Programmable Protein Circuits Between Living Cells
Synthetic biologists at Stanford University, Howard Hughes Medical Institute, and Caltech have developed a new technology for protein circuits between living cells.
Gene circuits are synthetic networks of genes that can be integrated into cells to sense specific triggers and deliver a desired response. Gene circuit engineering permits adding new functions to cells, such as the ability to detect and respond to diseases.
However, because genes must be translated into proteins to act, synthetic networks made directly of proteins would be more efficient. But natural protein circuits operate entirely within a particular cell. And the majority of biological processes require cells to be in communication with one another.
The Stanford-led synthetic biologists have found a way for protein circuits to release proteins from the cell, or to display them on the cell surface. Other cells can then respond to these proteins.
Researcher Alexander Vlahos describes the hoped-for end result of this research. In a press release issued by Stanford University, he says, “you can engineer a very small subset of cells that can then have an effect on other cells.”
Synthetic protein circuits extend natural protein circuits found in living cells. A protein receives information and then passes the information along to the next protein. Efficient synthetic protein circuits would permit adding new functions to cells without changing with the cells' normal functions.
Scientists have developed a new synthetic biology platform known as RELEASE (Retained Endoplasmic Cleavable Secretion). It is described in a research paper published in Nature Communications. It enables synthetic protein circuits to secrete and display proteins.
The scientists “developed RELEASE with an end goal in mind: trying to have programmable cells that can talk to other things,” says Vlahos. “That’s fundamentally the big picture.”
Vlahos and research leader Xiaojing Gao hope that engineered protein circuits will be able to attack cancers caused by mutant proteins that are difficult to target with traditional drugs.
For these cancers, Vlahos and Gao envision a “circuit as medicine” approach. A subset of cells carrying the circuit would sense the mutant protein and respond in two ways. They would kill the mutant cell. And they would also secrete proteins that activate an immune response against the cancer.
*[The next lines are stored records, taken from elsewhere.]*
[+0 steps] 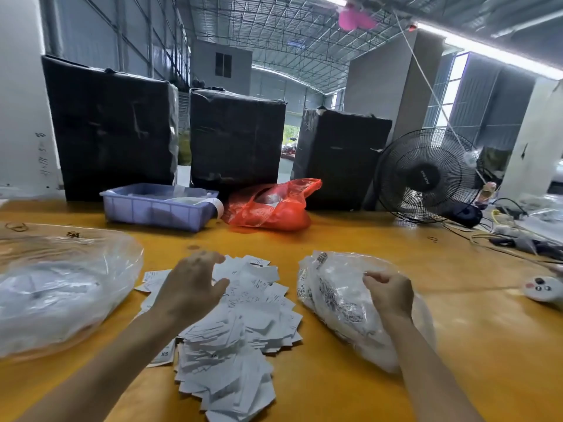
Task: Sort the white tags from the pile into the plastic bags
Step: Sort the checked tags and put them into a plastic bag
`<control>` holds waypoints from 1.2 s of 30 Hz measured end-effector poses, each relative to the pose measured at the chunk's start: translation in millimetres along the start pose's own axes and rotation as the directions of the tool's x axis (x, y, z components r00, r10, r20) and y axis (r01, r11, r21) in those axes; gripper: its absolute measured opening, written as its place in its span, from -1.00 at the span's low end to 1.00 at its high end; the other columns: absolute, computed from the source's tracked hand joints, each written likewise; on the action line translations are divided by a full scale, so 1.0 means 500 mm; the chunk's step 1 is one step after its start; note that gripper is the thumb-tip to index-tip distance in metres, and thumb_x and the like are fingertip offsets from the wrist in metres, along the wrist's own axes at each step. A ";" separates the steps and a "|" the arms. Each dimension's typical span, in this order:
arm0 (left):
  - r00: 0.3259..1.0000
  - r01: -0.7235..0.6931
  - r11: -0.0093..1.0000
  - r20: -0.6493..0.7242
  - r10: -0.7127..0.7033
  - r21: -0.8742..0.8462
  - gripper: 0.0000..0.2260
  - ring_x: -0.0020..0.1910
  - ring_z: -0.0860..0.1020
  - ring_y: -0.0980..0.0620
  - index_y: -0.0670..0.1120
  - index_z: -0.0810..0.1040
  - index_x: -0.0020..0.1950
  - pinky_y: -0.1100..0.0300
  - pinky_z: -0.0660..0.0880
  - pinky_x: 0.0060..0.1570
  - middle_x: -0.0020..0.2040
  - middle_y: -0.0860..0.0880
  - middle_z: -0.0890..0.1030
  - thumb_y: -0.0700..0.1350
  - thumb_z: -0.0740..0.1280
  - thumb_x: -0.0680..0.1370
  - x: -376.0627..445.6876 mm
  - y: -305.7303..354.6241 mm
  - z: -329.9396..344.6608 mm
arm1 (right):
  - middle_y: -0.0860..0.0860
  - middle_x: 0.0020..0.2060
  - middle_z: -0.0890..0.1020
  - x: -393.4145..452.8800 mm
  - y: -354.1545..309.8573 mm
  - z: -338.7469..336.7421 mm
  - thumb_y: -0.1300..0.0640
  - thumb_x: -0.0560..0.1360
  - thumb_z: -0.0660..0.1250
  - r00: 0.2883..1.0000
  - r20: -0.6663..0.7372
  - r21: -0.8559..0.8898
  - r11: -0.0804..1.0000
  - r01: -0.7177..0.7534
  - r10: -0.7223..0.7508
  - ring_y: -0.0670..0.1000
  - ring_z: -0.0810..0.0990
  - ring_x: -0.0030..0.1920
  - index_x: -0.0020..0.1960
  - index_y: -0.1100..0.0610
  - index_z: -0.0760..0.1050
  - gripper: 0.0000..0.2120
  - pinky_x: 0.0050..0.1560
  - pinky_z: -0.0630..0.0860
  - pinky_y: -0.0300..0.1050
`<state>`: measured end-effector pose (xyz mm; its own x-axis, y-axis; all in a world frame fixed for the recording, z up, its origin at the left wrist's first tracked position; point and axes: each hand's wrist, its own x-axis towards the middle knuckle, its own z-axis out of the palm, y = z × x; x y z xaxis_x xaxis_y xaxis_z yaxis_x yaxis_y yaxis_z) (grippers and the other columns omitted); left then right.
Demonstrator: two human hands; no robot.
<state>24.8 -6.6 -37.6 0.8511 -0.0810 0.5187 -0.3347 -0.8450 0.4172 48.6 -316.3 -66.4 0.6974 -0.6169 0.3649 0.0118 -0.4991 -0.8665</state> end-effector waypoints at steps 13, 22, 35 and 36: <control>0.997 0.058 0.875 0.073 -0.026 -0.480 -0.62 -0.08 0.62 0.11 -0.11 0.63 0.05 0.29 0.53 -0.11 -0.04 0.01 0.67 0.16 0.40 0.43 -0.004 0.032 -0.004 | 0.01 -0.42 0.66 -0.096 -0.137 -0.003 0.20 0.31 0.43 0.960 0.269 0.805 0.565 -0.181 -0.076 -0.14 0.59 -0.43 -0.18 0.17 0.57 -0.89 -0.44 0.50 -0.35; 0.841 0.516 0.402 0.535 -0.074 -0.756 -0.73 -0.28 0.65 0.03 -0.23 0.66 -0.10 0.29 0.55 -0.28 -0.14 -0.21 0.67 -0.02 0.47 0.40 -0.019 0.061 -0.011 | 0.04 -0.52 0.57 -0.225 -0.174 0.074 0.31 0.41 0.43 0.838 0.432 0.611 0.792 0.000 -0.333 -0.05 0.48 -0.52 -0.26 0.27 0.56 -0.91 -0.49 0.44 -0.25; 0.854 0.516 0.342 0.443 -0.274 -0.785 -0.99 -0.37 0.64 0.01 -0.28 0.62 -0.18 0.25 0.61 -0.30 -0.28 -0.20 0.68 -0.33 0.41 0.44 -0.009 0.035 -0.010 | 0.24 0.10 0.61 -0.016 -0.044 -0.041 0.27 0.52 0.31 0.963 0.240 -0.407 0.888 0.216 -0.124 0.22 0.56 0.13 0.15 0.32 0.55 -0.76 0.16 0.47 0.05; 0.856 0.514 0.363 0.440 -0.271 -0.777 -0.97 -0.37 0.64 0.02 -0.26 0.63 -0.19 0.25 0.61 -0.29 -0.27 -0.19 0.68 -0.30 0.43 0.43 -0.009 0.034 -0.009 | 0.20 0.20 0.55 -0.017 -0.035 -0.040 0.18 0.54 0.30 0.940 0.340 -0.531 0.821 0.212 -0.023 0.18 0.51 0.20 0.24 0.29 0.48 -0.69 0.20 0.44 0.00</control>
<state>13.7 -18.2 -29.7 0.9973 -0.0728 0.0030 0.0015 0.0621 0.9981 28.1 -314.4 -47.4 0.8991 -0.3612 0.2474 -0.2223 -0.8635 -0.4527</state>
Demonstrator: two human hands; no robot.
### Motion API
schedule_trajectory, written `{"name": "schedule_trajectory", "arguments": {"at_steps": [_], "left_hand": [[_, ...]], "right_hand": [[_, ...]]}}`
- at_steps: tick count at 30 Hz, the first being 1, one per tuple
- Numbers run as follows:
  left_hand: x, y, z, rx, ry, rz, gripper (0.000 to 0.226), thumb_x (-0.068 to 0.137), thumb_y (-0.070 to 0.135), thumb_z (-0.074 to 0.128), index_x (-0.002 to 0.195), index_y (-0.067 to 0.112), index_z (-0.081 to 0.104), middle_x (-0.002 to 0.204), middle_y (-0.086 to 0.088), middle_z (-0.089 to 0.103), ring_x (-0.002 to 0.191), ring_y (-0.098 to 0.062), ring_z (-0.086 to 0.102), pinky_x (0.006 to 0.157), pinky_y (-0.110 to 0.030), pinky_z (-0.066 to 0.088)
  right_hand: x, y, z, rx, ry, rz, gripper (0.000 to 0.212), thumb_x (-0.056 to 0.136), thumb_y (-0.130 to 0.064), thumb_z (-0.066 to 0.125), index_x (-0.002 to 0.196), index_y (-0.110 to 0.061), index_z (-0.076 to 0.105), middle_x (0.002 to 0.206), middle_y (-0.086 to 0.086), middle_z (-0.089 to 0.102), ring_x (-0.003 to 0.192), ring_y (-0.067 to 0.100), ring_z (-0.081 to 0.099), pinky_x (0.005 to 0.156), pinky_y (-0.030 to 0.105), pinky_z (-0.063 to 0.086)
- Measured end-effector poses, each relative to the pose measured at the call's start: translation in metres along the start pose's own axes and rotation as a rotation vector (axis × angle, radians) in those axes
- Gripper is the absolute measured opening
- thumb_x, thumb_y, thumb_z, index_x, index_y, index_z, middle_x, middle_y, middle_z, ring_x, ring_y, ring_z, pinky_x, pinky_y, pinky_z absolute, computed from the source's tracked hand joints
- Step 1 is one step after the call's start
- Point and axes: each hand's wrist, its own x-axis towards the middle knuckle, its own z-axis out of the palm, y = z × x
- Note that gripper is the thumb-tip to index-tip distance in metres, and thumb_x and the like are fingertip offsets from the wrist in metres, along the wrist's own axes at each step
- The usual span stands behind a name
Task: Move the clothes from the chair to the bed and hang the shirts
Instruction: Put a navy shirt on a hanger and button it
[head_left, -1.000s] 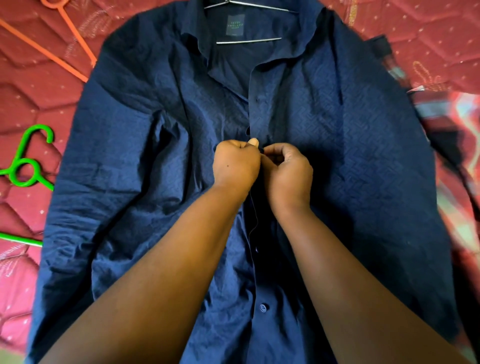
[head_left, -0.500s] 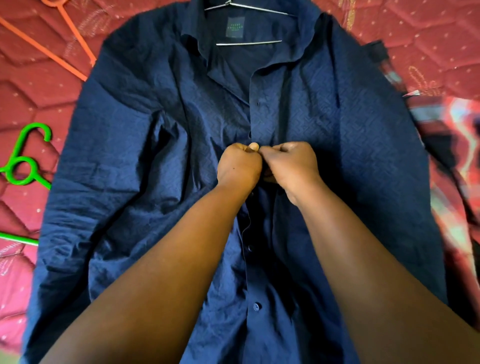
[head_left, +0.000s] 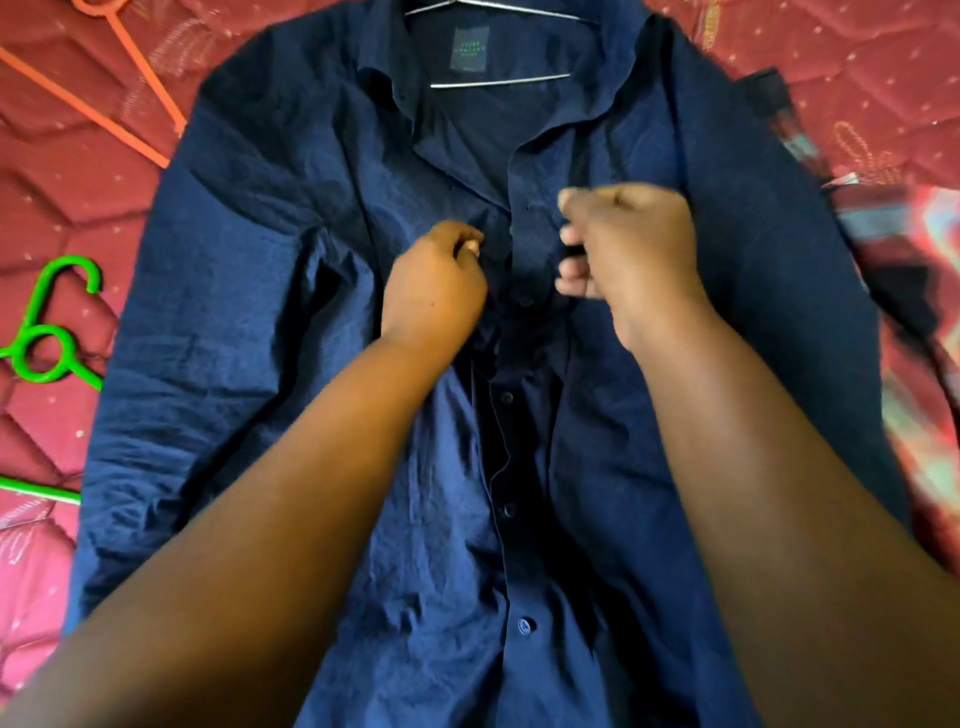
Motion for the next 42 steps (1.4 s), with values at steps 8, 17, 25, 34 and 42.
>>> {"name": "schedule_trajectory", "arguments": {"at_steps": [8, 17, 25, 34, 42], "left_hand": [[0.037, 0.012, 0.01, 0.255, -0.142, 0.16, 0.035, 0.092, 0.035, 0.061, 0.125, 0.026, 0.056, 0.119, -0.006, 0.066, 0.108, -0.029, 0.06, 0.084, -0.039, 0.05], [0.038, 0.016, 0.02, 0.276, -0.134, 0.211, 0.018, 0.093, 0.03, 0.057, 0.109, 0.022, 0.063, 0.106, -0.004, 0.068, 0.1, -0.026, 0.061, 0.077, -0.034, 0.047], [0.03, 0.046, 0.018, 0.781, -0.165, 0.364, 0.02, 0.095, 0.005, 0.047, 0.111, 0.006, 0.06, 0.117, -0.015, 0.059, 0.104, -0.037, 0.059, 0.07, -0.04, 0.038], [0.04, 0.029, 0.012, -0.283, -0.145, -0.157, 0.016, 0.087, 0.015, 0.065, 0.071, 0.012, 0.068, 0.072, -0.009, 0.07, 0.048, -0.014, 0.061, 0.053, -0.027, 0.052], [0.025, 0.049, 0.007, -0.748, -0.047, -0.203, 0.018, 0.09, -0.003, 0.06, 0.077, 0.009, 0.064, 0.064, -0.005, 0.064, 0.05, -0.007, 0.06, 0.05, -0.019, 0.051]], "right_hand": [[0.042, 0.021, 0.029, -0.708, 0.027, -0.135, 0.027, 0.084, -0.024, 0.065, 0.066, -0.017, 0.046, 0.068, 0.002, 0.052, 0.07, 0.026, 0.058, 0.051, 0.03, 0.042], [0.042, 0.033, 0.003, 0.173, -0.09, 0.131, 0.008, 0.092, -0.012, 0.065, 0.09, -0.018, 0.062, 0.082, 0.005, 0.066, 0.065, 0.017, 0.061, 0.058, 0.028, 0.055], [0.039, 0.035, 0.021, -0.249, 0.032, -0.172, 0.014, 0.086, -0.024, 0.066, 0.073, -0.023, 0.062, 0.07, -0.005, 0.065, 0.07, 0.02, 0.066, 0.068, 0.037, 0.057], [0.038, 0.038, 0.028, -0.165, 0.092, -0.164, 0.012, 0.08, -0.017, 0.071, 0.069, -0.021, 0.068, 0.065, -0.002, 0.066, 0.064, 0.019, 0.064, 0.064, 0.036, 0.054], [0.02, 0.014, 0.035, -0.346, 0.208, -0.359, 0.017, 0.089, -0.019, 0.063, 0.103, -0.015, 0.073, 0.096, 0.002, 0.071, 0.088, 0.018, 0.066, 0.072, 0.029, 0.05]]}}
In the paper, the Stanford-led researchers argue that RELEASE could also have therapeutic applications in neurobiology, developmental biology, immunology, tissue engineering, and transplantation. RELEASE could be used to create sense-and-respond cells to control biological factors in order to facilitate the acceptance of engineered tissue implants.
The proposed plug-and-play platform for sensing and secreting proteins would enable programming of such communications with unprecedented precision.